A questo punto, comunque, Benigni è disposto a intervenire gratis: «Lo ha detto lui stesso ieri sera a Saviano», conclude Presta.
Il finiano Filippo Rossi, direttore di Ffwebmagazine, ricorda i casi Boffo, sottolinea il “massacro mediatico” di Fini. Poi arriva ad Annozero di Michele Santoro.

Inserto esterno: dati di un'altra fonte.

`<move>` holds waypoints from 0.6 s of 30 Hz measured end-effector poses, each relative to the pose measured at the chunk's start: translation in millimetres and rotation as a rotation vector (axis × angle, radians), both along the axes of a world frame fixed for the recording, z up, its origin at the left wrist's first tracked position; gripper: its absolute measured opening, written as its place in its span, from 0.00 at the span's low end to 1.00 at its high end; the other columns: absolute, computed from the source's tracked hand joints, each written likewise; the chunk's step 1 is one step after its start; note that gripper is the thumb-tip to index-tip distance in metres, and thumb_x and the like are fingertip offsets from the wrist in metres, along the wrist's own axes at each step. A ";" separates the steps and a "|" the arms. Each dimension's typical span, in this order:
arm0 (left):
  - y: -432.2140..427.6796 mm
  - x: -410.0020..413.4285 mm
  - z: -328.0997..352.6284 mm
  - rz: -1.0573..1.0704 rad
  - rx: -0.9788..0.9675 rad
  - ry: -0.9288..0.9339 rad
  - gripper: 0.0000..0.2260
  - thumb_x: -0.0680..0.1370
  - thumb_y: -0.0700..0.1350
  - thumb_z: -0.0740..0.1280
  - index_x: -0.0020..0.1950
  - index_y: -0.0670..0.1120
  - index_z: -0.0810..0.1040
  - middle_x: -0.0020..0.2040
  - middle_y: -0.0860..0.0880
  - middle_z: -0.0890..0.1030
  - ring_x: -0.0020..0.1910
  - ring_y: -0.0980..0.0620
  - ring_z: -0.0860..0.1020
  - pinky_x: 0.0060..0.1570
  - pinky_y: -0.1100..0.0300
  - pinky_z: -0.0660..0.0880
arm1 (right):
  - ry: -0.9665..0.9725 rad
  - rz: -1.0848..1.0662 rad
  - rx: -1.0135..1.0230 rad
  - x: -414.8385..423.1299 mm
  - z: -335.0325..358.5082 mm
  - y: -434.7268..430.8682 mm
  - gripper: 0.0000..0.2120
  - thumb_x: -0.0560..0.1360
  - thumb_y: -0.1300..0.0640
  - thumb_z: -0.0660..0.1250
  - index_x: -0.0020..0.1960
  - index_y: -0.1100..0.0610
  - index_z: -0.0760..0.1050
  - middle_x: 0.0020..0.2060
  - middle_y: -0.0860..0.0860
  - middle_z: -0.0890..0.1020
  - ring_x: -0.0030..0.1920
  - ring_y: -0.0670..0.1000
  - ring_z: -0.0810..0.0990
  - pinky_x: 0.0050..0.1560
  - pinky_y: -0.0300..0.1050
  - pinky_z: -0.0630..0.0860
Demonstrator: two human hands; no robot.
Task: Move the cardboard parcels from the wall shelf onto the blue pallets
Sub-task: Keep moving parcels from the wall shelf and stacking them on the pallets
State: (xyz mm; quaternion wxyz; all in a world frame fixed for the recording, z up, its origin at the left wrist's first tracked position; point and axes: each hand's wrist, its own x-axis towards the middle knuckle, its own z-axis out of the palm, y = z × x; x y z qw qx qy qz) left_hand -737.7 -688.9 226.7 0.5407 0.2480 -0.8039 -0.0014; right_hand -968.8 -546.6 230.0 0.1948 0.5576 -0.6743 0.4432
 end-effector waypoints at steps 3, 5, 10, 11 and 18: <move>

“Adesso stanno cercando di togliere l’ossigeno alla trasmissione di Roberto Saviano. Non sopportano chi spariglia le carte, non sopportano chi vuole ragionare senza obbedire. Non sopportano che vuole raccontare il paese che è e non per quello che vorrebbero loro. Non sopportano la complessità ” attacca Rossi.
Il duopolio forzaleghista che governa il Paese non rappresenta ormai nulla di destra: è ridotto a una lobbie affaristica che vive sul ricatto reciproco.
Potere e poltrone in cambio dell’impunità : su queste corde si regge un’alleanza spuria che osa ancora richiamare i prinicipi liberali della tolleranza.
Ma quale libertà , ma quale pluralismo?
Siamo di fronte al peggiore e più maldestro tentativo di censurare il dissenso della seconda Repubblica (la prima in questo è stata maestra).
Una destra vera è orgogliosa delle proprie idee, cerca il confronto e il dibattito, non usa la censura illiberale.
Non fa dossieraggio e killeraggio mediatico costante sul nemico di turno, su chi dissente, sulle voci libere del nostro Paese.
E se questo volesse anche dire dare più spazio alle tesi di sinistra ben vengano: le sfide si accettano sulla qualità del prodotto e sulla validità delle proprie tesi.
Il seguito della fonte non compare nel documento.